**What is required**
Across the entries below, the lines containing "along" should be counted and only their number returned.

**Information supplied**
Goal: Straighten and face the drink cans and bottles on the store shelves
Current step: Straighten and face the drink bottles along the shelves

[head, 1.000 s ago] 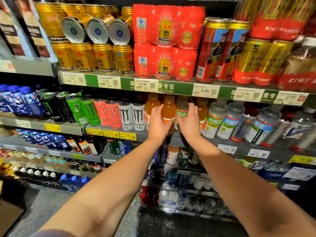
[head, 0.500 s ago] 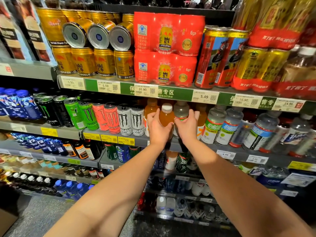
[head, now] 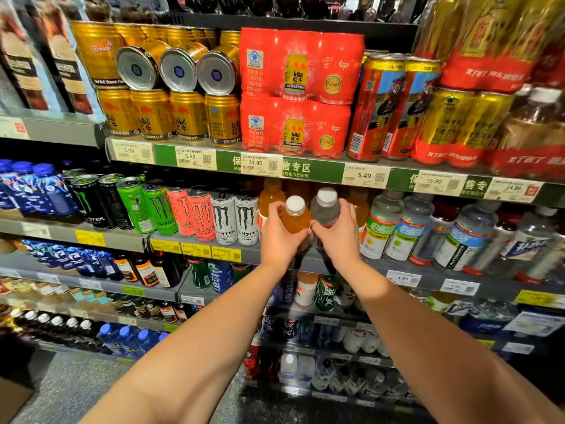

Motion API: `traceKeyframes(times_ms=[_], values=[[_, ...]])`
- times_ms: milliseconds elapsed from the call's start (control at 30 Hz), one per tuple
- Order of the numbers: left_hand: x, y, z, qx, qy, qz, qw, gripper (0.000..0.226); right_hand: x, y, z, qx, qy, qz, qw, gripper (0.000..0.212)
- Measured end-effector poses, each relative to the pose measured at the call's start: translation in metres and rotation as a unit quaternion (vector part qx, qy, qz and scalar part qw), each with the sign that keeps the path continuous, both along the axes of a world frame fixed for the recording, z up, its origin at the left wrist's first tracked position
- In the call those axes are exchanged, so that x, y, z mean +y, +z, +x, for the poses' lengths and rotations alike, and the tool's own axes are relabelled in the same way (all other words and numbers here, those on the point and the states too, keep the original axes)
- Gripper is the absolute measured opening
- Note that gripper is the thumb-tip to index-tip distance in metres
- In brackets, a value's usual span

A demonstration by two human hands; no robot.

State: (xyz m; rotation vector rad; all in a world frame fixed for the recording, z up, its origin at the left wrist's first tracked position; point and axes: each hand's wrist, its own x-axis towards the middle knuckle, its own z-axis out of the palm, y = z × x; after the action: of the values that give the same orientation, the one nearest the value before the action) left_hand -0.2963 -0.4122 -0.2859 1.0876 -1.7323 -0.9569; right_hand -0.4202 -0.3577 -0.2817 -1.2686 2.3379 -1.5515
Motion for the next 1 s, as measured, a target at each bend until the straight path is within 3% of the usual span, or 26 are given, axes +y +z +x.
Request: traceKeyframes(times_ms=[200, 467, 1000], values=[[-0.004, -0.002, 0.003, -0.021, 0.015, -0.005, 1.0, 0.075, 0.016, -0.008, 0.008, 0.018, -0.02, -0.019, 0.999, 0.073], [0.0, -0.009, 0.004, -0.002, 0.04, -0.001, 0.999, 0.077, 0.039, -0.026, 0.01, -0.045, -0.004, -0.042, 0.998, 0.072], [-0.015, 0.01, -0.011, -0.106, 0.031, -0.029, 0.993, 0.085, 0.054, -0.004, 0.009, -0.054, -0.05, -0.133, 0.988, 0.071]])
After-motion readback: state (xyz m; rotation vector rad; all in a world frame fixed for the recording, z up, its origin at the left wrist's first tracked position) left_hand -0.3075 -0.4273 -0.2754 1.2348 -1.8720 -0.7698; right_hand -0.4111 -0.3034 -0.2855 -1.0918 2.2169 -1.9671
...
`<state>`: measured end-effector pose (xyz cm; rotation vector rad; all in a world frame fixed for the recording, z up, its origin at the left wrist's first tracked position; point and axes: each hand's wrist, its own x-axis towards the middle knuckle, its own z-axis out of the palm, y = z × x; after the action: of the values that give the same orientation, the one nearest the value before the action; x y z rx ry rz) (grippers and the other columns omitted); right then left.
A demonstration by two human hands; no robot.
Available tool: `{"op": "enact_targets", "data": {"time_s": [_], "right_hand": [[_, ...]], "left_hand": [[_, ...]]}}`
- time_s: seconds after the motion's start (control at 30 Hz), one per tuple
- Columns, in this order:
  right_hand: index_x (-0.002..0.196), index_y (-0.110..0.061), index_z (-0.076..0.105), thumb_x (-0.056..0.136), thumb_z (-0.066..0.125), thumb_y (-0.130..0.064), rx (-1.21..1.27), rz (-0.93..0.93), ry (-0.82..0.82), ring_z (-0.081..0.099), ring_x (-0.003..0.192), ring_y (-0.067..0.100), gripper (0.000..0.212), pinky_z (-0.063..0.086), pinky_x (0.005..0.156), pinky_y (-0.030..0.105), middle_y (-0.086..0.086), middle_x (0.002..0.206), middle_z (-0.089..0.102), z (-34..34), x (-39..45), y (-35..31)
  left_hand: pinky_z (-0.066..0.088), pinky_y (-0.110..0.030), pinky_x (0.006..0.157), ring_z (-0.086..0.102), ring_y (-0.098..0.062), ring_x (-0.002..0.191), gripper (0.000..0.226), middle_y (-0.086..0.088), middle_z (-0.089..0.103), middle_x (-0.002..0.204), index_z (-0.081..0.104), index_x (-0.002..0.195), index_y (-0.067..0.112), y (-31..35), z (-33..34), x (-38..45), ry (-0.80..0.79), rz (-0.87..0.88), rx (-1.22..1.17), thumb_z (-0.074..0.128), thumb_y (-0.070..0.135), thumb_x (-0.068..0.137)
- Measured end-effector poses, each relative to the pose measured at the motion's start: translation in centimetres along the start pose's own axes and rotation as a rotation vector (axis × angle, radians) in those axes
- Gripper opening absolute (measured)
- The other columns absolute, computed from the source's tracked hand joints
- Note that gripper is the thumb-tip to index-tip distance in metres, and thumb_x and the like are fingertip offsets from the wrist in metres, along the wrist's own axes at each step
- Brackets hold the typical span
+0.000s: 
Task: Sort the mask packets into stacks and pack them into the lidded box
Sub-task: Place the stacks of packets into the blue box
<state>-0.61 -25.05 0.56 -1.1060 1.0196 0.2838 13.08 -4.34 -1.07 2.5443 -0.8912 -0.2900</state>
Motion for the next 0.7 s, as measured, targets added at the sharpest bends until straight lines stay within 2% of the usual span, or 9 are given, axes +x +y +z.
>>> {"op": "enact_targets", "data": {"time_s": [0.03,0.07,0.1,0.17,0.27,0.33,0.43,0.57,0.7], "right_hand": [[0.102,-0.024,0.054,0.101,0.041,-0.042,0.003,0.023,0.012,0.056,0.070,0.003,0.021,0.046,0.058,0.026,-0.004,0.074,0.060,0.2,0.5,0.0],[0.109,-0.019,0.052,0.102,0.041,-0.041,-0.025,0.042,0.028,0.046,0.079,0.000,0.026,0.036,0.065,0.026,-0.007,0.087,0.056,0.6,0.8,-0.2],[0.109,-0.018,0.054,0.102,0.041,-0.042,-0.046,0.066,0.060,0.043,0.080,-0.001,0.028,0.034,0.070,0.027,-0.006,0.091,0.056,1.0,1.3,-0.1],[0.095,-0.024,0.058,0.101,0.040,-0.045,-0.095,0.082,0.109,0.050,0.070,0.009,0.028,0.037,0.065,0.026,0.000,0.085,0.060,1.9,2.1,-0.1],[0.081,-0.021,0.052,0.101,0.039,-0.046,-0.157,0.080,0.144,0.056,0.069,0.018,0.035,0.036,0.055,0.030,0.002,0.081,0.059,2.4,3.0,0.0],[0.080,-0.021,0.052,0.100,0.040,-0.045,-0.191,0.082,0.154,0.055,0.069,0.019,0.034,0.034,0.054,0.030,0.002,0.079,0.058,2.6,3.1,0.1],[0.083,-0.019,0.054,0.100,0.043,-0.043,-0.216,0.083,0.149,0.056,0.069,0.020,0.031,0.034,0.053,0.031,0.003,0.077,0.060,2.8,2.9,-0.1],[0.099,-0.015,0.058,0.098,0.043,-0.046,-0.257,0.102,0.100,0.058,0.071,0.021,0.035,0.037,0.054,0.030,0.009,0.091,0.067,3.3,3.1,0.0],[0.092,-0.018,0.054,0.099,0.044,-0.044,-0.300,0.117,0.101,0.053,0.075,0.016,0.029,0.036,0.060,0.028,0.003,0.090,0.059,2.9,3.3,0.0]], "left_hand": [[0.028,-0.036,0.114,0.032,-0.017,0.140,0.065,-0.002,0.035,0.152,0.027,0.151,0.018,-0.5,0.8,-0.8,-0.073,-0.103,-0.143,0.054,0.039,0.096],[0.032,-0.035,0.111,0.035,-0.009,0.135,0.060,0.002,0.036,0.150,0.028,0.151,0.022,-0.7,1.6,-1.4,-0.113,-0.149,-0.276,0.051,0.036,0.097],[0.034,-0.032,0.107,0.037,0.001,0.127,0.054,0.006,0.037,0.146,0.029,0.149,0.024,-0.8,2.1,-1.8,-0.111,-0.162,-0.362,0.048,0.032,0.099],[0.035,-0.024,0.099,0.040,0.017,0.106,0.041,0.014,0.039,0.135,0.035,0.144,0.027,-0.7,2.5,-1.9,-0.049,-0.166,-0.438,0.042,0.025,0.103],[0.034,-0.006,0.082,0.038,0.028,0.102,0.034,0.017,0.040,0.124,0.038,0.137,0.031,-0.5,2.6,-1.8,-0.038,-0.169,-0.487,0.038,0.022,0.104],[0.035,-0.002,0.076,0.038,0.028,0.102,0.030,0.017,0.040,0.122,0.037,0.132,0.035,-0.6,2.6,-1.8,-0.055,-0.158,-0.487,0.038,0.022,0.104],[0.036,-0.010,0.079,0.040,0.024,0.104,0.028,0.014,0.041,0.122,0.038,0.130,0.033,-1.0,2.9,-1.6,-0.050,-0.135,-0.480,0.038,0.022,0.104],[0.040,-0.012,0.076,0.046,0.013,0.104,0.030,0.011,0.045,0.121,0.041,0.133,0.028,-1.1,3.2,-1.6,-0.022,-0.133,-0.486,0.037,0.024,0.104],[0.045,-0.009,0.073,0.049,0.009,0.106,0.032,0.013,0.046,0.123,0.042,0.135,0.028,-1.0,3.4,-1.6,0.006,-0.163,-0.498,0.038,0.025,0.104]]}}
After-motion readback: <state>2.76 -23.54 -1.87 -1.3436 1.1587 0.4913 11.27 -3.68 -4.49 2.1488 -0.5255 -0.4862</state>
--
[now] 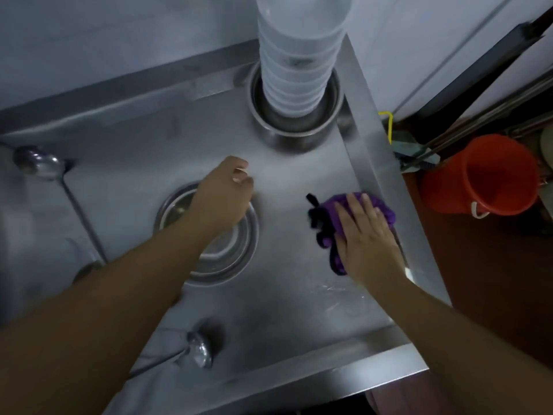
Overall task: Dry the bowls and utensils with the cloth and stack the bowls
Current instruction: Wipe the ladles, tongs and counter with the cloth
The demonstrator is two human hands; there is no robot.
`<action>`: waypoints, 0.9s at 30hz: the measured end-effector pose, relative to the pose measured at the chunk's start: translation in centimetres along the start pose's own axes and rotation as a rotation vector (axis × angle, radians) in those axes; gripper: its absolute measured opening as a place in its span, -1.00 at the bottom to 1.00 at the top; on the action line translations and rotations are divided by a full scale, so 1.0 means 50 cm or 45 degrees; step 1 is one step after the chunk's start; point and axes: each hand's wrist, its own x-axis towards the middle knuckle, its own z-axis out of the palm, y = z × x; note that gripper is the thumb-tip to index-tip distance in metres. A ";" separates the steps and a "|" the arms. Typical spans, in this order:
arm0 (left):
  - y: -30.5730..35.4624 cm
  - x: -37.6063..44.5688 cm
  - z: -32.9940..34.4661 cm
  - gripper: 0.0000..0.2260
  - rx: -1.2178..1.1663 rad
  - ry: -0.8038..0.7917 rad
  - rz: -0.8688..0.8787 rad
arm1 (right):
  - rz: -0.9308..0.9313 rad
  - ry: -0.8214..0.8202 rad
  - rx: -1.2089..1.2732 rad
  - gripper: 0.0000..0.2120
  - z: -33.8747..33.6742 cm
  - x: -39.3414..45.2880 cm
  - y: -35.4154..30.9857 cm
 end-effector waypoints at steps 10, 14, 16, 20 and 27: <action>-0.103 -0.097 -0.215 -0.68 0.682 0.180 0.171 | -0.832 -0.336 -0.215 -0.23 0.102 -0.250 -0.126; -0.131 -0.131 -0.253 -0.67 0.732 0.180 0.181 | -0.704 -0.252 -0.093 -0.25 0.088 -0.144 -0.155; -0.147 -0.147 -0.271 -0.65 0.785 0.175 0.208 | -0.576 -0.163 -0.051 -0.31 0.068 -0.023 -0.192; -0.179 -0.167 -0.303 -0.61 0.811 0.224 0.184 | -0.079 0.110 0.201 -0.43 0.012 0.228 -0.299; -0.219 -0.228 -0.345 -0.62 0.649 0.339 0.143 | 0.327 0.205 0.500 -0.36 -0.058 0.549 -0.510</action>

**Result of the task**
5